Work item >>
Every line of the material should be output exactly as written.

Exercise data >>

* * * * * * *

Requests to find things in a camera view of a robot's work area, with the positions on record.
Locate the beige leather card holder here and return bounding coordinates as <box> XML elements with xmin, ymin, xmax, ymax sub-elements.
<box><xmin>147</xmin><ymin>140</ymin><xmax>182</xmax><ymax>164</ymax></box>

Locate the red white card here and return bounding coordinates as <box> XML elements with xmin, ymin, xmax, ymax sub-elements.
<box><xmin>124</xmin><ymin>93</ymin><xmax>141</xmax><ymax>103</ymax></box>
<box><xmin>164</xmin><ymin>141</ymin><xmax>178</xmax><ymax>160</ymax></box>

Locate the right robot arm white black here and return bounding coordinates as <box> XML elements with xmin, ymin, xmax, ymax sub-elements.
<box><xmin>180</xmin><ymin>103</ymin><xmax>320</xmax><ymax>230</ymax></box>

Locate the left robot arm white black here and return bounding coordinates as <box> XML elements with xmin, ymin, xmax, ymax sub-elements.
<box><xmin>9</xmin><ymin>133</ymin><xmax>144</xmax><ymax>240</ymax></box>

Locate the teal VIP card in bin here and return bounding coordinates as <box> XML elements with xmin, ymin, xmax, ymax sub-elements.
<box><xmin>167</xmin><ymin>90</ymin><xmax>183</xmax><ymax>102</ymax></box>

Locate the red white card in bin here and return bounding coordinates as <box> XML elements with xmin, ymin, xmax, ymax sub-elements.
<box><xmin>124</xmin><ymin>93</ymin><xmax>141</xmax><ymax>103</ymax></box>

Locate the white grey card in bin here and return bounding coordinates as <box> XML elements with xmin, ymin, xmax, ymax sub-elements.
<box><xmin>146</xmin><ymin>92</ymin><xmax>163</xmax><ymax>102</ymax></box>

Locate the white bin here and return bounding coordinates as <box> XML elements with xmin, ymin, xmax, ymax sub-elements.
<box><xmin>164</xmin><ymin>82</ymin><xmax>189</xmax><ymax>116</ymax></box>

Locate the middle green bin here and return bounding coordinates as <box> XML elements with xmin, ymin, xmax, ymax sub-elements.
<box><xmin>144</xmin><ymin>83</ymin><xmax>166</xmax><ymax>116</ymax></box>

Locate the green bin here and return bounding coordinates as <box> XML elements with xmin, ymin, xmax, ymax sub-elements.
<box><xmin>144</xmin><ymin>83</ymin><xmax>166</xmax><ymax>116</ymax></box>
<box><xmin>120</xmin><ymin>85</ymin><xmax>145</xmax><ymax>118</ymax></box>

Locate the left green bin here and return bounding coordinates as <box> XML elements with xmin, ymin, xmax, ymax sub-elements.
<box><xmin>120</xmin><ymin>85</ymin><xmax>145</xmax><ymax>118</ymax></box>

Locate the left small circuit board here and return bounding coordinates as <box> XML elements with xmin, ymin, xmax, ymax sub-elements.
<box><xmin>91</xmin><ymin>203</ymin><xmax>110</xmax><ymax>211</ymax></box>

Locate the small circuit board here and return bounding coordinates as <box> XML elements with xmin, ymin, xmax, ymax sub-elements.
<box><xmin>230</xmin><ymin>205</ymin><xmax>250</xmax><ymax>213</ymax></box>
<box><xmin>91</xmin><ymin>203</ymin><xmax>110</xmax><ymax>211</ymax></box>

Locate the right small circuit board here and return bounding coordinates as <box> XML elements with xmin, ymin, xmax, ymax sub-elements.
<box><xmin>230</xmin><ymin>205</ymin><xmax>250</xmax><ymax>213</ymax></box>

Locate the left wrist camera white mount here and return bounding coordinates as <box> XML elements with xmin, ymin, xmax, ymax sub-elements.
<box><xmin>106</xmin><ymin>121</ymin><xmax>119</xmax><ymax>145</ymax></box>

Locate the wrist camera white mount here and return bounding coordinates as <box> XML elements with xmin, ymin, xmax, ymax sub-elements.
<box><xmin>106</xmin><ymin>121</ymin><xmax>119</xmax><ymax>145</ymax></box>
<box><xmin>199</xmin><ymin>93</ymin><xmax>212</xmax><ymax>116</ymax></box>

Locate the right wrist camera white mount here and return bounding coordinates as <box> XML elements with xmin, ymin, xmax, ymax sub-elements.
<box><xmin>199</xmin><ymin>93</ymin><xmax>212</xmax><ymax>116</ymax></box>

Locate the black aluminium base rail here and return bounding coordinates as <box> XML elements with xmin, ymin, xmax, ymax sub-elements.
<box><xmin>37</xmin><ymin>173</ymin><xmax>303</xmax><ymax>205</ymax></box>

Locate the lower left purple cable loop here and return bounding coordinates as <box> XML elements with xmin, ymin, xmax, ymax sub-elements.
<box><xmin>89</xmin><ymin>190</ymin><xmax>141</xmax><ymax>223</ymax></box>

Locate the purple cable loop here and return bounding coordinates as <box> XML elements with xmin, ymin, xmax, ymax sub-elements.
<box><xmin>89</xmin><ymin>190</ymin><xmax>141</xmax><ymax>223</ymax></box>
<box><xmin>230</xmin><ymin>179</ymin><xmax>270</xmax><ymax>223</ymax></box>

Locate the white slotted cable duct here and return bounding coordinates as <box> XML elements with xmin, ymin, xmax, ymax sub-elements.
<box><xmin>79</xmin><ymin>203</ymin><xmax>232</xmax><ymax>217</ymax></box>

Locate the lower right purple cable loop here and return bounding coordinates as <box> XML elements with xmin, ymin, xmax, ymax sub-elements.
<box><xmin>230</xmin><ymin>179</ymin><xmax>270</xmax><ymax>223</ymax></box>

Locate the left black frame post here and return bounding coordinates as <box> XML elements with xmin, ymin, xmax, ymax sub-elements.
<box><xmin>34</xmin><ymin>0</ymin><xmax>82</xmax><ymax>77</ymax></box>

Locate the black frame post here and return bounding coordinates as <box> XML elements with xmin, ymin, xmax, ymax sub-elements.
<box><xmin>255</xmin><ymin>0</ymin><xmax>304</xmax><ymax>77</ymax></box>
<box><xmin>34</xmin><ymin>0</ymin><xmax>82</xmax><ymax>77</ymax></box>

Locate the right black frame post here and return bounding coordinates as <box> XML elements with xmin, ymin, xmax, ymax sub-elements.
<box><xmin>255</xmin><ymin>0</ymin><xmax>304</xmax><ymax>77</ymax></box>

* * * * * * *

Answer for the task >>
Requests to find things in a camera view of a robot's work area, with the positions on record.
Locate the beige leather card holder here and return bounding coordinates as <box> XML elements with xmin, ymin, xmax, ymax sub-elements.
<box><xmin>147</xmin><ymin>140</ymin><xmax>182</xmax><ymax>164</ymax></box>

Locate the red white card here and return bounding coordinates as <box> XML elements with xmin, ymin, xmax, ymax sub-elements.
<box><xmin>124</xmin><ymin>93</ymin><xmax>141</xmax><ymax>103</ymax></box>
<box><xmin>164</xmin><ymin>141</ymin><xmax>178</xmax><ymax>160</ymax></box>

Locate the right robot arm white black here and return bounding coordinates as <box> XML elements with xmin, ymin, xmax, ymax sub-elements.
<box><xmin>180</xmin><ymin>103</ymin><xmax>320</xmax><ymax>230</ymax></box>

Locate the left robot arm white black here and return bounding coordinates as <box> XML elements with xmin, ymin, xmax, ymax sub-elements.
<box><xmin>9</xmin><ymin>133</ymin><xmax>144</xmax><ymax>240</ymax></box>

Locate the teal VIP card in bin here and return bounding coordinates as <box> XML elements with xmin, ymin, xmax, ymax sub-elements.
<box><xmin>167</xmin><ymin>90</ymin><xmax>183</xmax><ymax>102</ymax></box>

Locate the red white card in bin here and return bounding coordinates as <box> XML elements with xmin, ymin, xmax, ymax sub-elements.
<box><xmin>124</xmin><ymin>93</ymin><xmax>141</xmax><ymax>103</ymax></box>

Locate the white grey card in bin here and return bounding coordinates as <box> XML elements with xmin, ymin, xmax, ymax sub-elements.
<box><xmin>146</xmin><ymin>92</ymin><xmax>163</xmax><ymax>102</ymax></box>

Locate the white bin here and return bounding coordinates as <box> XML elements with xmin, ymin, xmax, ymax sub-elements.
<box><xmin>164</xmin><ymin>82</ymin><xmax>189</xmax><ymax>116</ymax></box>

Locate the middle green bin here and return bounding coordinates as <box> XML elements with xmin, ymin, xmax, ymax sub-elements.
<box><xmin>144</xmin><ymin>83</ymin><xmax>166</xmax><ymax>116</ymax></box>

Locate the green bin here and return bounding coordinates as <box> XML elements with xmin, ymin, xmax, ymax sub-elements.
<box><xmin>144</xmin><ymin>83</ymin><xmax>166</xmax><ymax>116</ymax></box>
<box><xmin>120</xmin><ymin>85</ymin><xmax>145</xmax><ymax>118</ymax></box>

Locate the left green bin here and return bounding coordinates as <box> XML elements with xmin, ymin, xmax, ymax sub-elements.
<box><xmin>120</xmin><ymin>85</ymin><xmax>145</xmax><ymax>118</ymax></box>

Locate the left small circuit board here and return bounding coordinates as <box> XML elements with xmin, ymin, xmax, ymax sub-elements.
<box><xmin>91</xmin><ymin>203</ymin><xmax>110</xmax><ymax>211</ymax></box>

Locate the small circuit board here and return bounding coordinates as <box> XML elements with xmin, ymin, xmax, ymax sub-elements.
<box><xmin>230</xmin><ymin>205</ymin><xmax>250</xmax><ymax>213</ymax></box>
<box><xmin>91</xmin><ymin>203</ymin><xmax>110</xmax><ymax>211</ymax></box>

Locate the right small circuit board here and return bounding coordinates as <box> XML elements with xmin, ymin, xmax, ymax sub-elements.
<box><xmin>230</xmin><ymin>205</ymin><xmax>250</xmax><ymax>213</ymax></box>

Locate the left wrist camera white mount here and return bounding coordinates as <box> XML elements with xmin, ymin, xmax, ymax sub-elements.
<box><xmin>106</xmin><ymin>121</ymin><xmax>119</xmax><ymax>145</ymax></box>

Locate the wrist camera white mount here and return bounding coordinates as <box> XML elements with xmin, ymin, xmax, ymax sub-elements.
<box><xmin>106</xmin><ymin>121</ymin><xmax>119</xmax><ymax>145</ymax></box>
<box><xmin>199</xmin><ymin>93</ymin><xmax>212</xmax><ymax>116</ymax></box>

Locate the right wrist camera white mount here and return bounding coordinates as <box> XML elements with xmin, ymin, xmax, ymax sub-elements.
<box><xmin>199</xmin><ymin>93</ymin><xmax>212</xmax><ymax>116</ymax></box>

Locate the black aluminium base rail here and return bounding coordinates as <box> XML elements with xmin, ymin, xmax, ymax sub-elements.
<box><xmin>37</xmin><ymin>173</ymin><xmax>303</xmax><ymax>205</ymax></box>

Locate the lower left purple cable loop here and return bounding coordinates as <box> XML elements with xmin, ymin, xmax, ymax sub-elements.
<box><xmin>89</xmin><ymin>190</ymin><xmax>141</xmax><ymax>223</ymax></box>

Locate the purple cable loop here and return bounding coordinates as <box> XML elements with xmin, ymin, xmax, ymax sub-elements.
<box><xmin>89</xmin><ymin>190</ymin><xmax>141</xmax><ymax>223</ymax></box>
<box><xmin>230</xmin><ymin>179</ymin><xmax>270</xmax><ymax>223</ymax></box>

Locate the white slotted cable duct here and return bounding coordinates as <box> XML elements with xmin, ymin, xmax, ymax sub-elements.
<box><xmin>79</xmin><ymin>203</ymin><xmax>232</xmax><ymax>217</ymax></box>

Locate the lower right purple cable loop here and return bounding coordinates as <box> XML elements with xmin, ymin, xmax, ymax sub-elements.
<box><xmin>230</xmin><ymin>179</ymin><xmax>270</xmax><ymax>223</ymax></box>

Locate the left black frame post here and return bounding coordinates as <box> XML elements with xmin, ymin, xmax, ymax sub-elements.
<box><xmin>34</xmin><ymin>0</ymin><xmax>82</xmax><ymax>77</ymax></box>

Locate the black frame post here and return bounding coordinates as <box> XML elements with xmin, ymin, xmax, ymax sub-elements.
<box><xmin>255</xmin><ymin>0</ymin><xmax>304</xmax><ymax>77</ymax></box>
<box><xmin>34</xmin><ymin>0</ymin><xmax>82</xmax><ymax>77</ymax></box>

Locate the right black frame post here and return bounding coordinates as <box> XML elements with xmin, ymin, xmax, ymax sub-elements.
<box><xmin>255</xmin><ymin>0</ymin><xmax>304</xmax><ymax>77</ymax></box>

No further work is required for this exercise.